= Speculum spiritualium =

Speculum spiritualium (The Spiritual Mirror) is an anonymous religious compilation written in Latin, made between 1400 and 1430. The work was relatively popular, known in at least a dozen manuscripts, and printed by Wynkyn de Worde in 1510.

==Authorship==

The book is believed to be the work of a Carthusian monk. It has been the subject of many conjectural attributions. An index to the catalogue of Syon Abbey made by Thomas Betson around 1504 (though he based his work on earlier materials) attributes Speculum spiritualium to 'Adam monachus Cartusiensis' (not the same as Adam of Dryburgh); hence John Bale called the author of the book 'Adam the Carthusian', attributing four other works to this identity, all of which are now known to be the work of other writers.
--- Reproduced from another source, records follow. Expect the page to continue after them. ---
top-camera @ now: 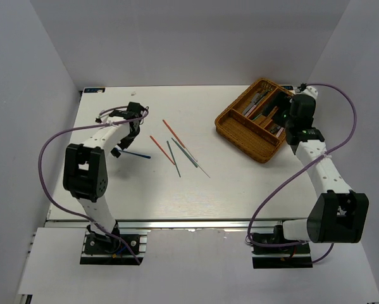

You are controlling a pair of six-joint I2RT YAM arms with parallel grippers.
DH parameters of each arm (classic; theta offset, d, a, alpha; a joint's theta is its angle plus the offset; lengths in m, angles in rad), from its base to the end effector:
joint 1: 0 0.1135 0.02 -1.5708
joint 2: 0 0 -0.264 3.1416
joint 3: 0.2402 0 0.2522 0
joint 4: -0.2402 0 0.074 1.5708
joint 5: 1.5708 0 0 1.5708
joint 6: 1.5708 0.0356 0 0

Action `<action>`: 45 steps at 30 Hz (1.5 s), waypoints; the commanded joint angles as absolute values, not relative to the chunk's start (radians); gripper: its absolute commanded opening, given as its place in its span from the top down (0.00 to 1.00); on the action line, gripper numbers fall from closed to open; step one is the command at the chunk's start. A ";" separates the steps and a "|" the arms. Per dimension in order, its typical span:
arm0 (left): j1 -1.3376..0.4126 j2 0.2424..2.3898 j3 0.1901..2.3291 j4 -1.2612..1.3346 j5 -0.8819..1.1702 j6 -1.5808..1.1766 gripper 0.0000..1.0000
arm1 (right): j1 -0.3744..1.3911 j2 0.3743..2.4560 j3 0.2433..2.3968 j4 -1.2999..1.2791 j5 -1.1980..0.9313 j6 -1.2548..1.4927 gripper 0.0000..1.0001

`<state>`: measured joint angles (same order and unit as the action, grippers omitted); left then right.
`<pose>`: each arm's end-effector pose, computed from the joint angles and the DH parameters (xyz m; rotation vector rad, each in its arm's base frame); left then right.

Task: Sort the eating utensils into containers

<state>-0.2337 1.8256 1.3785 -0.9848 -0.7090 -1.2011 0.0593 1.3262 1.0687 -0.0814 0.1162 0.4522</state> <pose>0.3433 -0.0579 0.2171 -1.2258 2.1943 0.5859 0.3111 0.0143 0.3289 0.4506 1.8605 0.2348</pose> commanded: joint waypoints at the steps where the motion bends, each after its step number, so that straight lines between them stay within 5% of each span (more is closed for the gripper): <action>1: -0.244 1.738 1.370 -0.973 -0.749 -1.244 0.02 | 0.012 1.371 1.118 0.037 0.114 0.503 0.11; 21: -0.236 1.830 1.410 -0.980 -0.666 -1.193 0.02 | 0.012 1.598 1.272 0.066 0.067 0.499 0.11; 45: -0.196 1.887 1.376 -0.945 -0.509 -1.181 0.02 | 0.011 1.467 1.213 0.094 0.060 0.482 0.11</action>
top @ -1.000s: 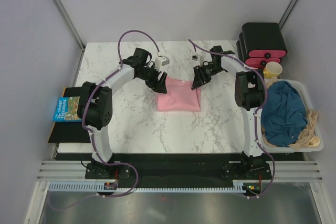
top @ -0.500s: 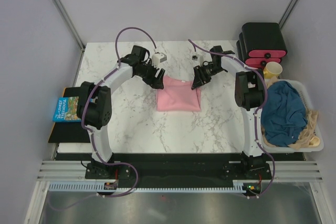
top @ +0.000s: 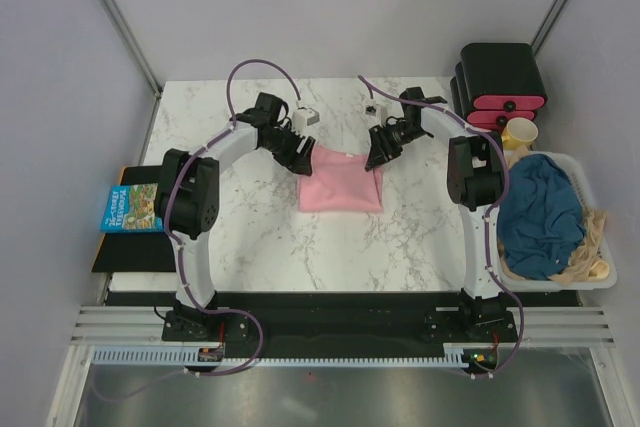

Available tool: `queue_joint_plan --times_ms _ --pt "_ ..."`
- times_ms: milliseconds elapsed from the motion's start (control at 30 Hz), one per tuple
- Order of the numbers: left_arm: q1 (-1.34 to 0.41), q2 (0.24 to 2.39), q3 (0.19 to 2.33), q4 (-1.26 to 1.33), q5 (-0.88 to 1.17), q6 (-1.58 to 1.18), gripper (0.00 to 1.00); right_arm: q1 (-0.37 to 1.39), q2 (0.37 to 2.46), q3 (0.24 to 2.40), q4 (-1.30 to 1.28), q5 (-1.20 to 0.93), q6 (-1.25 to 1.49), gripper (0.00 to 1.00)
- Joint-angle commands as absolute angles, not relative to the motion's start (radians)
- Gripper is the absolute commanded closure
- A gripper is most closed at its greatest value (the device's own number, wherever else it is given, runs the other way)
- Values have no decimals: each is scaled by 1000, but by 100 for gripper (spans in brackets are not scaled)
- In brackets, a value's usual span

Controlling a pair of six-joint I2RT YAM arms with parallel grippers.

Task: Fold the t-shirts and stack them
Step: Smooth out wrinkles on the folded tshirt

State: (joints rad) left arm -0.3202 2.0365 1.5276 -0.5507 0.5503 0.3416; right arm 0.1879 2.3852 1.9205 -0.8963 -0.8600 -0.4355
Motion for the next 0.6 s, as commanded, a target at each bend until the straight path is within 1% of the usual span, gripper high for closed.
queue_joint_plan --times_ms 0,33,67,133,167,233,267,333,367,467,567 --pt "-319 2043 1551 -535 551 382 31 193 2359 1947 -881 -870 -456 62" --pt "-318 2043 1554 -534 552 383 32 193 2364 1947 -881 -870 -454 63" --pt "-319 2046 1557 -538 552 383 36 193 2367 1948 -881 -870 -454 64" --pt "-319 2048 1559 -535 555 385 40 196 2373 1950 -881 -870 -454 67" --pt "-318 2046 1559 -535 560 382 47 196 2375 1951 -881 -870 -454 68" --pt "-318 2049 1560 -535 563 383 56 199 2378 1956 -881 -867 -453 73" --pt "-318 2049 1562 -535 564 385 71 201 2376 1959 -882 -865 -453 74" --pt "-319 2052 1565 -535 568 382 87 201 2373 1965 -881 -861 -451 79" --pt "-319 2052 1568 -537 569 380 98 201 2372 1965 -882 -858 -451 80" --pt "-319 2054 1569 -537 577 374 98 201 2356 1965 -882 -851 -451 90" --pt "-319 2043 1572 -538 578 374 98 202 2330 1962 -882 -844 -449 95"
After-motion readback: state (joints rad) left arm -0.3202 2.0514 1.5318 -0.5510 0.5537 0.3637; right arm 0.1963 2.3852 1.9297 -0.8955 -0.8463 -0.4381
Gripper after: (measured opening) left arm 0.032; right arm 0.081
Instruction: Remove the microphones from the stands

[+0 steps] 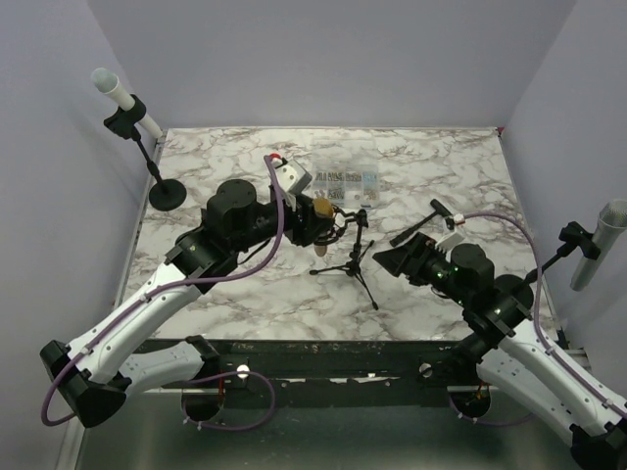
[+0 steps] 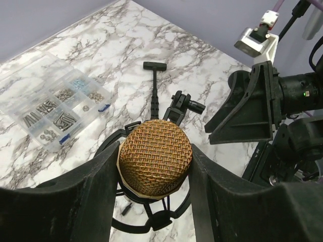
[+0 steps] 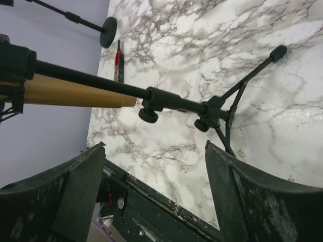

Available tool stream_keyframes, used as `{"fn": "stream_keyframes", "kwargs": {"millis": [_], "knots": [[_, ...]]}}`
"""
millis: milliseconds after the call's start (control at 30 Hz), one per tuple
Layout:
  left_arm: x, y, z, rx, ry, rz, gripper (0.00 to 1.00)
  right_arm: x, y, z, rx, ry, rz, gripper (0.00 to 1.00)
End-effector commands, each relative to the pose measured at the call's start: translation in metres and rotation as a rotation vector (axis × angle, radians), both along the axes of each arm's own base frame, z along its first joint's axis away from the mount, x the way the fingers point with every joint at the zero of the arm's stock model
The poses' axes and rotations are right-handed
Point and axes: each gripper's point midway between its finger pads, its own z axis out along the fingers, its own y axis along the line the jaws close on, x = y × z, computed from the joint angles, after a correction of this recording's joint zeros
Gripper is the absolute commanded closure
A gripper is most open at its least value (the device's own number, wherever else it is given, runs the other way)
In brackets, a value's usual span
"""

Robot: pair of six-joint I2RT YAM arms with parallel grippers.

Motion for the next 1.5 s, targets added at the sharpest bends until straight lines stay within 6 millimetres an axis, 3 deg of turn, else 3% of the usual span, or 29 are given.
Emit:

Henry de Balnea was invented by Thomas Tanner as another author for the work.

The author quotes Walter Hilton repeatedly, and refers to him as 'uenerabilis', implying the work was composed after his death in 1396. There are three known English Carthusians named Adam who lived in the early fifteenth century: Adam the prior of Hinton Priory (died 1400/1); Adam Cantwell, a monk of Hinton (died 1419/20); and Adam Horsley, monk of Beauvale Priory (died in 1424/25). Adam Horsley is thought to be the most plausible identification, since he is known to have been acquainted with Walter Hinton. Walter addressed his Epistola aurea, quoted in the Speculum, to this Adam.